Quote every line below exactly and skip any picture.

**Extracted information:**
______________________________

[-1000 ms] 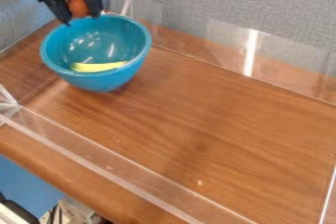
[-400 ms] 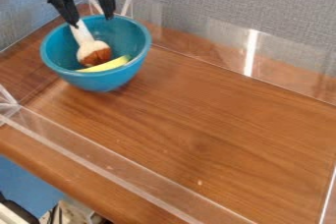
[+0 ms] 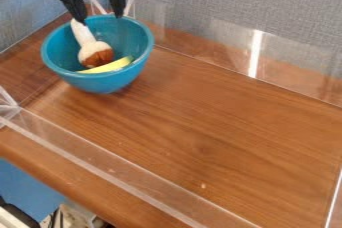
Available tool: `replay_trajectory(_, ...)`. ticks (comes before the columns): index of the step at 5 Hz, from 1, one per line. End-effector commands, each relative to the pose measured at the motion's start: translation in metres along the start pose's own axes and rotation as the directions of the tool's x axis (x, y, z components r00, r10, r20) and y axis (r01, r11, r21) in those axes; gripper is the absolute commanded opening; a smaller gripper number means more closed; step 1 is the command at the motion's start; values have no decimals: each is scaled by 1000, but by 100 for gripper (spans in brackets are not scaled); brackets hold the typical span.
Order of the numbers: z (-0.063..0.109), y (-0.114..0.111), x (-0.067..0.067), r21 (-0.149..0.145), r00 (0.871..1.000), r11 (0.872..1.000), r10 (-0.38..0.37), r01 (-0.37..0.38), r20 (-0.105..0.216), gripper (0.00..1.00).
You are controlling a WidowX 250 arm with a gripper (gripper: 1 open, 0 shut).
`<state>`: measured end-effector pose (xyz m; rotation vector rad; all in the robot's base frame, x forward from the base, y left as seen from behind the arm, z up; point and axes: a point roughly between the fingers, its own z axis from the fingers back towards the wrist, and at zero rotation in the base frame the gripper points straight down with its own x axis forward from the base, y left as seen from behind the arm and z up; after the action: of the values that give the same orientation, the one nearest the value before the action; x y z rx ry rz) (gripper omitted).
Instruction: Put the mushroom in the blue bowl
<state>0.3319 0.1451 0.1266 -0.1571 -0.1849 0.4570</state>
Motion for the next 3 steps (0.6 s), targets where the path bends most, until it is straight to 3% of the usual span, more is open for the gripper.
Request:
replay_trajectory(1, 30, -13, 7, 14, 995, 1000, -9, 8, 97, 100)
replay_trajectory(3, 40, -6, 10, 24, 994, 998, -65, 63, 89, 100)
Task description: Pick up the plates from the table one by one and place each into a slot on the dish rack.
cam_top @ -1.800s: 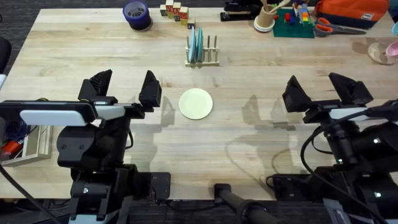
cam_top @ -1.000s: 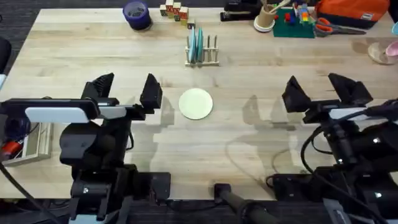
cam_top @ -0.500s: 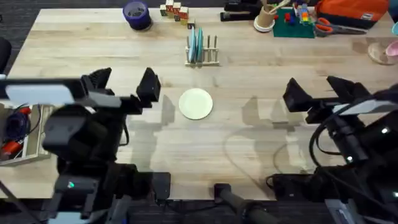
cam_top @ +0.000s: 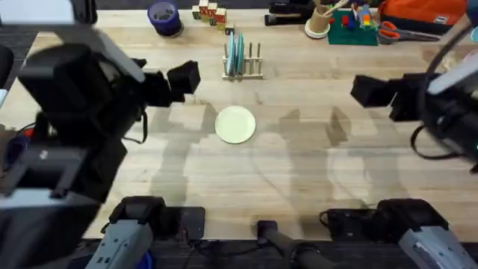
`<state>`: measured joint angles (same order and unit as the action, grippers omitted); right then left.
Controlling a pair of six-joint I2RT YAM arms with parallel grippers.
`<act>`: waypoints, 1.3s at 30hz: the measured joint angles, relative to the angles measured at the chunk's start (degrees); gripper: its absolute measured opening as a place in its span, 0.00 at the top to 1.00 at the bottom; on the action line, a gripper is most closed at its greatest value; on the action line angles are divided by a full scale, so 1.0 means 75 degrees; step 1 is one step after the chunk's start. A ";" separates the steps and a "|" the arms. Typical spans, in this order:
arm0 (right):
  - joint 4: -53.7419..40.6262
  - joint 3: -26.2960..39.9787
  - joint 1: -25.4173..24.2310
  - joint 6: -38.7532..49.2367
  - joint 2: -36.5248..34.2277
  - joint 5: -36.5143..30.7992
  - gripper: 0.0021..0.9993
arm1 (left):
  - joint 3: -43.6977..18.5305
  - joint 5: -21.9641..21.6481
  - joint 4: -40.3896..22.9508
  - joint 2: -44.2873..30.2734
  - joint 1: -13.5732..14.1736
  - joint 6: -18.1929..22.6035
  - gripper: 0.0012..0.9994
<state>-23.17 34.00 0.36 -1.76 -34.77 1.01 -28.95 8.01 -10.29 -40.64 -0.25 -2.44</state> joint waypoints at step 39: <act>-0.2971 0.3448 0.0003 -0.0370 -0.2567 0.0989 0.00 | -0.2774 0.0793 -0.3141 -0.1239 0.0000 -0.0023 0.01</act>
<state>-45.45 59.86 0.38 -4.54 -54.02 8.43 -49.76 13.96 -33.85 -49.93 -0.25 -2.61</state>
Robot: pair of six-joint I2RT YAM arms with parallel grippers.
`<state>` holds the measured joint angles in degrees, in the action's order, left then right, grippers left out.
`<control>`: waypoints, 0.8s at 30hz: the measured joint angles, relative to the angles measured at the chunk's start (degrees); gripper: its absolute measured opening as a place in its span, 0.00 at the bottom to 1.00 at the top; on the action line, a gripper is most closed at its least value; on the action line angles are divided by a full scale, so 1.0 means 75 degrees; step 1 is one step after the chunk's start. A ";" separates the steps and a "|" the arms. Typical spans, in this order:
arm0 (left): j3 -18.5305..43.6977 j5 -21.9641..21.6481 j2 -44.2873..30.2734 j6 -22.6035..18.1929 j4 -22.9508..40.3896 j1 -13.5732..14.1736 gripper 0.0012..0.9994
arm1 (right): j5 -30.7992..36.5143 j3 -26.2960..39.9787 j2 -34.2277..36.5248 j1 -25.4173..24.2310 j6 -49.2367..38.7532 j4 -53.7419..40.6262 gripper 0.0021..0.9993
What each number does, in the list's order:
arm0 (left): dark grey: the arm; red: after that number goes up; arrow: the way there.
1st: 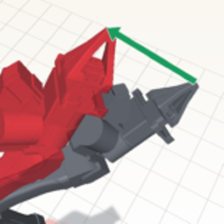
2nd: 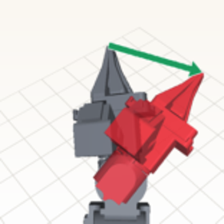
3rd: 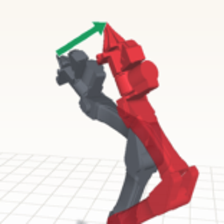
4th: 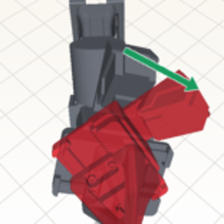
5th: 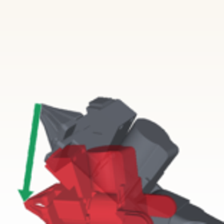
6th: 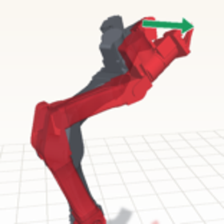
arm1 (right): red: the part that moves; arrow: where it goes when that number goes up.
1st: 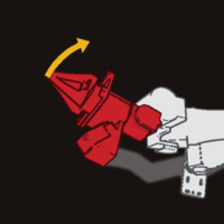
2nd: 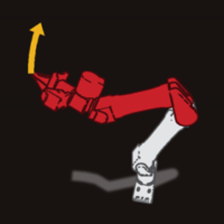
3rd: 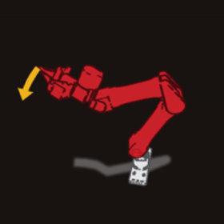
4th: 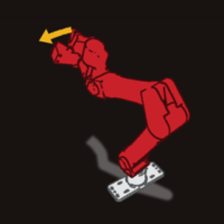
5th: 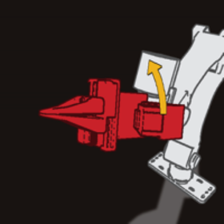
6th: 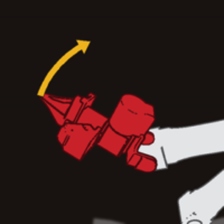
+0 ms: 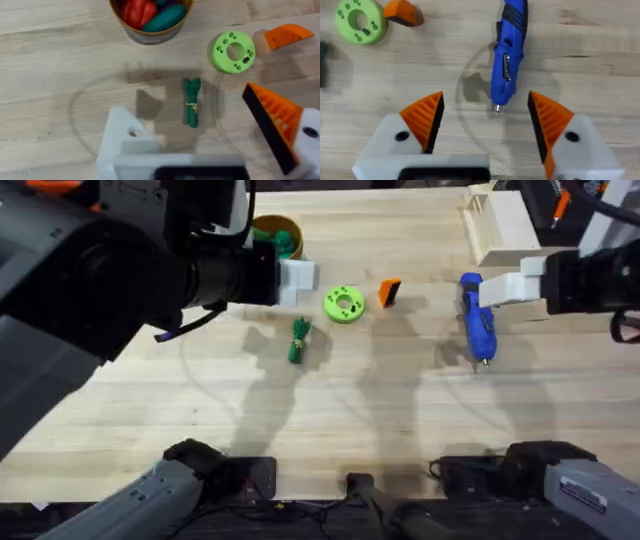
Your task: Pick up the gripper from the table and insert it into the empty holder that is missing its gripper. Then pick up a screw, insert it into the mounting hole, and use the screwdriver to tighten it. Finally, clean up the table by picking up the vegetable and placing it into the bucket.
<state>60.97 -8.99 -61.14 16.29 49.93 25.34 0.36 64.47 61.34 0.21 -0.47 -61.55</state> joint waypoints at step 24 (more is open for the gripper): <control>0.0000 -0.1007 0.0000 -0.1142 -0.1438 0.0000 0.99 | -0.0003 0.0003 0.0000 0.0000 0.0000 -0.0025 0.95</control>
<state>60.97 -16.54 -61.14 7.73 39.15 25.34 0.34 64.49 61.34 0.21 -0.47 -61.73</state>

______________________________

**Solution:**
[-1000 ms] 
[-400 ms] 
[+0 ms] 
Available tool: `replay_trajectory(_, ...)`. ticks (comes before the columns): index of the step at 5 Hz, from 1, one per line. End-effector commands, each relative to the pose measured at the motion's start: translation in metres along the start pose's own axes and rotation as the directions of the tool's x axis (x, y, z components r00, r10, r20) and y axis (r01, r11, r21) in those axes; gripper is the absolute commanded opening; a smaller gripper number means more closed; step 1 is the command at the motion's start; values have no decimals: each is scaled by 1000, but by 100 for gripper (spans in brackets are not scaled); brackets hold the typical span.
Order of the numbers: z (-0.063..0.109), y (-0.114..0.111), x (-0.067..0.067), r21 (-0.149..0.145), r00 (0.871..1.000), r11 (0.872..1.000), r10 (-0.38..0.37), r01 (-0.37..0.38), r20 (-0.105..0.216), gripper (0.00..1.00).
You are controlling a WidowX 250 arm with a gripper (gripper: 1 open, 0 shut).
`<state>`: measured end-effector pose (xyz m; rotation vector rad; all in the robot's base frame, x forward from the base, y left as seen from behind the arm, z up; point and axes: a point roughly between the fingers, its own z axis from the fingers back towards the wrist, and at zero rotation in the base frame the gripper points straight down with its own x axis forward from the base, y left as seen from behind the arm and z up; after the action: of the values that give the same orientation, the one nearest the value before the action; x y z rx ry rz) (gripper omitted).
Instruction: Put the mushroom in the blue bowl
<state>0.3319 0.1451 0.1266 -0.1571 -0.1849 0.4570</state>
Motion for the next 3 steps (0.6 s), targets where the path bends most, until it is straight to 3% of the usual span, more is open for the gripper.
Request:
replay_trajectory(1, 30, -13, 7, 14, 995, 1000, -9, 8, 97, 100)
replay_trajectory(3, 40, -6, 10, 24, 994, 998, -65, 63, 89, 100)
Task description: Pick up the plates from the table one by one and place each into a slot on the dish rack.
cam_top @ -1.800s: 
cam_top @ -1.000s: 
cam_top @ -0.500s: 
cam_top @ +0.000s: 
`<state>`: measured joint angles (same order and unit as the action, grippers omitted); right then left.
Controlling a pair of six-joint I2RT YAM arms with parallel grippers.
`<act>`: waypoints, 1.3s at 30hz: the measured joint angles, relative to the angles measured at the chunk's start (degrees); gripper: its absolute measured opening as a place in its span, 0.00 at the top to 1.00 at the bottom; on the action line, a gripper is most closed at its greatest value; on the action line angles are divided by a full scale, so 1.0 means 75 degrees; step 1 is one step after the chunk's start. A ";" separates the steps and a "|" the arms. Typical spans, in this order:
arm0 (right):
  - joint 4: -53.7419..40.6262
  - joint 3: -26.2960..39.9787
  - joint 1: -25.4173..24.2310
  - joint 6: -38.7532..49.2367
  - joint 2: -36.5248..34.2277
  - joint 5: -36.5143..30.7992
  - gripper: 0.0021..0.9993
arm1 (left):
  - joint 3: -43.6977..18.5305
  - joint 5: -21.9641..21.6481
  - joint 4: -40.3896..22.9508
  - joint 2: -44.2873..30.2734
  - joint 1: -13.5732..14.1736
  - joint 6: -18.1929..22.6035
  - gripper: 0.0012..0.9994
<state>-23.17 34.00 0.36 -1.76 -34.77 1.01 -28.95 8.01 -10.29 -40.64 -0.25 -2.44</state> joint waypoints at step 39: <act>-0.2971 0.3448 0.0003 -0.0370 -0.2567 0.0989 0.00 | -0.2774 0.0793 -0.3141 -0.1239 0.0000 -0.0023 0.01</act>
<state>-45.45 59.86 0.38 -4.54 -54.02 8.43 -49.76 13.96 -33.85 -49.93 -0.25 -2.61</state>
Robot: pair of six-joint I2RT YAM arms with parallel grippers.
`<state>` holds the measured joint angles in degrees, in the action's order, left then right, grippers left out.
`<control>`: waypoints, 0.8s at 30hz: the measured joint angles, relative to the angles measured at the chunk's start (degrees); gripper: its absolute measured opening as a place in its span, 0.00 at the bottom to 1.00 at the top; on the action line, a gripper is most closed at its least value; on the action line angles are divided by a full scale, so 1.0 means 75 degrees; step 1 is one step after the chunk's start. A ";" separates the steps and a "|" the arms. Typical spans, in this order:
arm0 (left): j3 -18.5305..43.6977 j5 -21.9641..21.6481 j2 -44.2873..30.2734 j6 -22.6035..18.1929 j4 -22.9508..40.3896 j1 -13.5732..14.1736 gripper 0.0012..0.9994
arm1 (right): j5 -30.7992..36.5143 j3 -26.2960..39.9787 j2 -34.2277..36.5248 j1 -25.4173..24.2310 j6 -49.2367..38.7532 j4 -53.7419..40.6262 gripper 0.0021..0.9993
What each number does, in the list's order:
arm0 (left): dark grey: the arm; red: after that number goes up; arrow: the way there.
1st: 
2nd: 
3rd: 
4th: 
5th: 
6th: 
arm1 (right): red: the part that moves; arrow: where it goes when that number goes up.
1st: 
2nd: 
3rd: 
4th: 
5th: 
6th: 
+0 ms: 
Your task: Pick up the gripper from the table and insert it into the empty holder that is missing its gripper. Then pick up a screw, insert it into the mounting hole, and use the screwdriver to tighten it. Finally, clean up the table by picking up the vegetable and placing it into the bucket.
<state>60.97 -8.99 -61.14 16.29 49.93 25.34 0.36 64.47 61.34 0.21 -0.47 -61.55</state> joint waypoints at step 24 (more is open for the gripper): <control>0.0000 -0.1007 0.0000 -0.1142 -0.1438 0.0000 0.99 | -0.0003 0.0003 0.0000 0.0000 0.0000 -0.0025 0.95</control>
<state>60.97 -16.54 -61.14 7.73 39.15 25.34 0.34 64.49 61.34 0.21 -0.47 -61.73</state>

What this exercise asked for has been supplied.